“Mimpi saya ini…” Bimbim mengangkat biolanya. Menunjukkan padaku impiannya. Sementara aku masih saja diam. Mataku menatap Bimbim lembut berharap ia melanjutkan kisahnya.
“Waktu saya memutuskan meninggalkan kampung, saya bertekad untuk mewujudkan mimpi saya. Cuma modal tekad, Mbak. Dulu, biola saja saya nggak punya. Biola ini saya dapat dari seorang kawan.” Bimbim mengusap-usap biolanya seolah itulah benda paling berharga dalam hidupnya.
“Saya rela tidur di taman ini, kadang di sini kadang di taman lain. Kadang nginep di tempat teman juga, sih. Tapi nggak enak numpang terus.”
“Trus sehari-harinya ngapain? Makannya gimana?” Tanyaku penasaran.
“Kalau siang saya ngamen, Mbak, ya buat isi perut.”
Semakin aku mendengar kisahnya, semakin aku dibuatnya bungkam. Tak sedetikpun kulepaskan pandanganku pada sosok Bimbim. Kali ini mataku mulai berkaca-kaca. Sedikit lagi mungkin aku akan menangis. Agaknya Bimbim melihat butiran air mata yang siap jatuh di pelupuk mataku. Dan lagi-lagi ia tertawa.
“Ya elah, mbak. Nggak usah nangis. Ini bukan sinetron.”
Aku buru-buru mengusap kedua mataku, menyeka butiran air mata yang siap meluncur turun. Tertawa kecil mendengar celoteh Bimbim yang asal.

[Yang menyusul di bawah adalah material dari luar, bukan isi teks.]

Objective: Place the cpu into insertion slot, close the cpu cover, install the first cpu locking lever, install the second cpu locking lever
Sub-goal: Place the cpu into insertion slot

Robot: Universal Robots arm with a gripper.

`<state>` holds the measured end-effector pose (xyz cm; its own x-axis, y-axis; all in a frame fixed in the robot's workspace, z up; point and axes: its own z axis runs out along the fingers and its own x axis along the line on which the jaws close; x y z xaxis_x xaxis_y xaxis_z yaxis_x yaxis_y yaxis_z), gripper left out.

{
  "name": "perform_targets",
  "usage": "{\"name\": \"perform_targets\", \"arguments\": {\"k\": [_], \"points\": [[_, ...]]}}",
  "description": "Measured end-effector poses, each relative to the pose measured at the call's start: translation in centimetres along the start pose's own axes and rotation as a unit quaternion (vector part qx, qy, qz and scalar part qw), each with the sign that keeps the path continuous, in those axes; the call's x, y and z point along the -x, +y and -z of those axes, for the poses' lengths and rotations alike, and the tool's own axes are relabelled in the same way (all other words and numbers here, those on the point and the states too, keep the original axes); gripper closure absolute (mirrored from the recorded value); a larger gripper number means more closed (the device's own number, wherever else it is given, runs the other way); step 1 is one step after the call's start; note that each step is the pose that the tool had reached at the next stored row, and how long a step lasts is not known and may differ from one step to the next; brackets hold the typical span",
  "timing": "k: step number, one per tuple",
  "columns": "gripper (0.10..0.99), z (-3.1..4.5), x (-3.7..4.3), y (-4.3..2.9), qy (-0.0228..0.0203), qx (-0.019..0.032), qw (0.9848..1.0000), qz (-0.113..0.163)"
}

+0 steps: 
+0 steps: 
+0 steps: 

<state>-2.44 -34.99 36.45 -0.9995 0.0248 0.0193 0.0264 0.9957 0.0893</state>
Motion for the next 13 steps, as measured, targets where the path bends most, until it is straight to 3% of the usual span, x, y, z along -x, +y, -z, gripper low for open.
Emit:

“Ini pilihan hidup saya. Kalau di kampung, saya memang hidup enak, Mbak. Keluarga saya masih punya sawah. Hidup cukup lah. Tapi saya milih merantau demi mimpi. Memang butuh keberanian dan pengorbanan, Mbak. Susah dikit nggak masalah.”
Sial! Kalimatnya barusan justru membuatku benar-benar menangis. Ku usap buru-buru air mata yang tak lagi tertahan.
“Mbak, Nasrani yah?” Tanyanya mengalihkan pembicaraan begitu melihatku menangis saat itu.
“Iya, kok tahu?”
Bimbim tersenyum, menunjuk kalung dengan liontin salib yang kukenakan. Ia lalu kembali menggesek biolanya memainkan satu lagu nasrani yang popular kala itu.
Bapa sentuh hatiku…ubah hidupku menjadi yang Kau mau….
Gesekan biola Bimbim menentramkan hatiku. Siang terik mendadak jadi teduh. Bertemu sosok sederhana Bimbim membawaku tenggelam ke lautan mimpi. Ya, aku juga punya mimpi, dan demikian juga orang-orang di dunia. Walau kenyataannya tak semua orang berjuang seperti Bimbim memperjuangkan mimpinya.
Beberapa orang memang pernah mengaku padaku bahwa mereka tidak memiliki mimpi apapun. Tapi aku yakin mereka hanya belum menyadarinya. Beberapa orang lainnya memilih meletakkan mimpi mereka di gudang belakang kehidupan dan meninggalkannya karena mereka takut kecewa, alih-alih mimpinya tak akan terwujud. Tak sedikit juga orang percaya yang melakukan hal serupa dengan menjadikan kehendak Tuhan sebagai alasannya. ‘Tuhan punya rencana lain untukku dan aku memilih mengikuti kehendak-Nya,’ begitu kira-kira. Lalu aku bertanya-tanya ‘benarkah Tuhan meminta kita meninggalkan mimpi kita demi kehendakNya?’